We would expect to see further weakness in the short term, says Fahd Iqbal, Middle East head of research for Zurich-based Credit Suisse. The TASI has risen in the last three to six month but come off a little in the last few weeks. The market may well bounce in the next few days but beyond that we would expect the Tadawul to weaken, perhaps as low as 9,000.
Analysts had warned that inflows of foreign capital would be gradual and limited, especially as the Tadawul is seen as comparatively expensive.
It will be a trickle not a flood, says Zak Hydari, CEO of Dubai-based EIIB-Rasmala. Nevertheless, the opening of the Saudi stock market is a game changer for the region. It will lead to greater capital flows from international investors and drive growth in the Saudi equity market, bringing more liquidity, greater market efficiency and promoting global best practices.

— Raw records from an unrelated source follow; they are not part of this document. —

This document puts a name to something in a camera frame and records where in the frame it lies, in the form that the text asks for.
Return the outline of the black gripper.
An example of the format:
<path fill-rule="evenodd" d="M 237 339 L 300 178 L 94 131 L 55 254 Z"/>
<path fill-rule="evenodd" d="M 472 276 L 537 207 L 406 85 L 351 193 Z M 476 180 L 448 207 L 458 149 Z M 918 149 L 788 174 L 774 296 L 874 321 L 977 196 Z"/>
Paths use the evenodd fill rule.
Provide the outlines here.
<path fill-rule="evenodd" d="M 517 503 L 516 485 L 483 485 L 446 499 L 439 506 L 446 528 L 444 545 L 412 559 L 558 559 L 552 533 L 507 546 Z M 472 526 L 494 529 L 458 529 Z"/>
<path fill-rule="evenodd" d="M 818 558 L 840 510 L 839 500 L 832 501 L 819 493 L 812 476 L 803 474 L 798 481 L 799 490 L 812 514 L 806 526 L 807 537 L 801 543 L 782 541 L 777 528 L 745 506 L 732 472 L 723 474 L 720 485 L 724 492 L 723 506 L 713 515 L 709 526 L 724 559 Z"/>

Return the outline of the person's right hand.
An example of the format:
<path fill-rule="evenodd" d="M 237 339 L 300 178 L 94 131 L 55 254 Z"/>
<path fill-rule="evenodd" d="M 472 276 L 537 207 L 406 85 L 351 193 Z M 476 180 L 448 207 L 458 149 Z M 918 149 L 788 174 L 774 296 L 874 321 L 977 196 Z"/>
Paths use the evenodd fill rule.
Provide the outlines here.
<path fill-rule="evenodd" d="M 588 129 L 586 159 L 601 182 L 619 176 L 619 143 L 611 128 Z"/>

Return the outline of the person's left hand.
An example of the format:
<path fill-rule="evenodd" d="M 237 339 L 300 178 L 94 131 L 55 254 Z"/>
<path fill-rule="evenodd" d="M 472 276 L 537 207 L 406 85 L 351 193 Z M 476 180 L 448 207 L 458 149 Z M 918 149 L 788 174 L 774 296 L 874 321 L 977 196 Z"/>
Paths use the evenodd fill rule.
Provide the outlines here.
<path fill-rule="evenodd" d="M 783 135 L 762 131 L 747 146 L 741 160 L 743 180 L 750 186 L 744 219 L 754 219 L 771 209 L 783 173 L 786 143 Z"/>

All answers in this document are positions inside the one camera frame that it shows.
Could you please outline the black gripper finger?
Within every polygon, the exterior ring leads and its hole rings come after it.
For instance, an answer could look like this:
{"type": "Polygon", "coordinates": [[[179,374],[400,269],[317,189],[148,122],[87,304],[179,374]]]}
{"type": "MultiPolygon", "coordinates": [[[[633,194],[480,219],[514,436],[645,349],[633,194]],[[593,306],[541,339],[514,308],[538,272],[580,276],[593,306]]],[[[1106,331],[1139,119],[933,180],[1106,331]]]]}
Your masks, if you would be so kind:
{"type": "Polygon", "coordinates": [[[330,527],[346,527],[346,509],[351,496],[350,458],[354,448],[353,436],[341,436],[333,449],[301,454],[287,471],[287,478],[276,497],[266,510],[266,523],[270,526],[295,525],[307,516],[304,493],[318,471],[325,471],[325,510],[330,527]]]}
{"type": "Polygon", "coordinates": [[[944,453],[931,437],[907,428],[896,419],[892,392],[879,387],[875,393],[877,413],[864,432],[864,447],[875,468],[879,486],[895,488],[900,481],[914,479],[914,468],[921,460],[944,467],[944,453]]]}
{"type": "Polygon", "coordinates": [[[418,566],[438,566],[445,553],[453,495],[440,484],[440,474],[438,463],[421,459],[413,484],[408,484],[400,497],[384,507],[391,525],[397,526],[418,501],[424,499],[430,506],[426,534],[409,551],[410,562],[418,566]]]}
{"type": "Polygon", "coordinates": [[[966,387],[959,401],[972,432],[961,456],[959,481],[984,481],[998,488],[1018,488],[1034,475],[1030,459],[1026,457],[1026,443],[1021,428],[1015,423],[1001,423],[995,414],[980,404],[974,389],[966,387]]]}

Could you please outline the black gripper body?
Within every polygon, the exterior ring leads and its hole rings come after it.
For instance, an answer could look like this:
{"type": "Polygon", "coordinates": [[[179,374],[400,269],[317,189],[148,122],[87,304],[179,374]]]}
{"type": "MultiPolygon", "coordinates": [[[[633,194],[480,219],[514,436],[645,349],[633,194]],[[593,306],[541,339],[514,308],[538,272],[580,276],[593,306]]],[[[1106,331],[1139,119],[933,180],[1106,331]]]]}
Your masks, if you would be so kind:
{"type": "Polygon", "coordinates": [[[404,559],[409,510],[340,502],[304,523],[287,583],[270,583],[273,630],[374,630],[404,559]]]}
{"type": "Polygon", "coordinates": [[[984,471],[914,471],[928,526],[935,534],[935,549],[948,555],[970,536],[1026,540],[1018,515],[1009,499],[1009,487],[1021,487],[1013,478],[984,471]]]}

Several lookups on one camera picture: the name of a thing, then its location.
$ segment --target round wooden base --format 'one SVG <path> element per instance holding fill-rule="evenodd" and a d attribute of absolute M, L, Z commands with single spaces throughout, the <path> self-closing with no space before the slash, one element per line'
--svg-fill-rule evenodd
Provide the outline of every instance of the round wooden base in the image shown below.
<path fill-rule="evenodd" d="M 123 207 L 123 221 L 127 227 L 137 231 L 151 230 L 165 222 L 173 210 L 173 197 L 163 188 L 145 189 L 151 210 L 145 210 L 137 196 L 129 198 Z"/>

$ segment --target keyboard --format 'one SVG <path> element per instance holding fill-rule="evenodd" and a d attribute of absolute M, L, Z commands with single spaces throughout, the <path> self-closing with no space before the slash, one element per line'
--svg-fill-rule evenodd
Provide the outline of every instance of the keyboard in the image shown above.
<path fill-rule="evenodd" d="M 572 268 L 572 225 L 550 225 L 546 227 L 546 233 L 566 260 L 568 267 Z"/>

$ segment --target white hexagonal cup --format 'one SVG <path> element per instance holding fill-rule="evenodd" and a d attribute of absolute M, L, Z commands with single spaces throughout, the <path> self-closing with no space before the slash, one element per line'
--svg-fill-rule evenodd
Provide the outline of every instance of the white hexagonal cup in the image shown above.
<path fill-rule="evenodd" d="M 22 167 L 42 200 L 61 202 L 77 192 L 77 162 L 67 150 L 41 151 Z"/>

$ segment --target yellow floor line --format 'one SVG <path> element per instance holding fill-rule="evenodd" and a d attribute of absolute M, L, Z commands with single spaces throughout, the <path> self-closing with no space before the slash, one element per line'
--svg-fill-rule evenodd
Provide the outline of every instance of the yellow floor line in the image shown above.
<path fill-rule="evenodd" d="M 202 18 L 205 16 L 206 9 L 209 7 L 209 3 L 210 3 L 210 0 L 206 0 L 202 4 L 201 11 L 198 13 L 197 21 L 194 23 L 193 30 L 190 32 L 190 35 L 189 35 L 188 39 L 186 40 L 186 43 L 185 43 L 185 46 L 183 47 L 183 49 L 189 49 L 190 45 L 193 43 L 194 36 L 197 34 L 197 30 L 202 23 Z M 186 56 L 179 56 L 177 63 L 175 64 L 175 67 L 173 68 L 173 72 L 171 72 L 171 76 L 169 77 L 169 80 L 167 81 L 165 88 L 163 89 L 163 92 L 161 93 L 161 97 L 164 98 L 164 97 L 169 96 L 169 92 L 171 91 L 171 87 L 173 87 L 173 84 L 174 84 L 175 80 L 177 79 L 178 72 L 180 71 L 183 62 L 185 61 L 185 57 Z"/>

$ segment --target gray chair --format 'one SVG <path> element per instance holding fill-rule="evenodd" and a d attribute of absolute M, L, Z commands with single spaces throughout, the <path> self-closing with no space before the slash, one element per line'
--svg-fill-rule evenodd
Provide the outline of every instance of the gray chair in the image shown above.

This process is likely to be drawn out over several years, but as the largest, most liquid market in the region, investors will be looking seriously at the Tadawul.
Large international investment banks have shown a high level of interest and knowledge about the Saudi market over the last year. However, the Saudi Capital Market Authority (CMA) has not announced the names of any QFIs.
The CMA has also limited overall foreign ownership on the Tadawul to 10 per cent, with 20 per cent of each company. Institutional investors have to register as QFIs, and have over $5bn in total assets under management.
All these factors mean it is unlikely that investors will rush into the market. Very little impact on liquidity and trading volumes will be noticed in the short term. Local retail investors will continue to dominate the market, although as international institutional investors start to build portfolios, this will bring increased liquidity and stability.
They [Saudi Arabia] are dipping their toes in the water, says Iqbal. They want to open up in a measured, controlled way, which doesnt lead to a flood of hot money and destabilisation. These are the initial steps but in my opinion we will see the limits on QFIs and foreign ownership revised over time.
Larger influxes of foreign capital are more likely when Saudi Arabia is upgraded to emerging market status by MSCI, as many institutional investors are restricted to indexes. Currently only those with flexible mandates, or frontier market focused funds can participate.
However, acheiving emerging market status will take at least two years, and depends on certain regulatory reforms and key stakeholder consultations.
Despite the market being expensive in comparison to emerging market and regional peers, QFIs will find some stocks attractive.
We are very pro financials and the consumer sector, says Iqbal. Banks are benefitting from a rising interest rate cycle, especially with a large proportion of interest-free deposits. Consumer spending is well supported, and listings are trading at a discount to international peers. Petrochemicals will attract interest, although not so much until the oil price stabilises, we believe.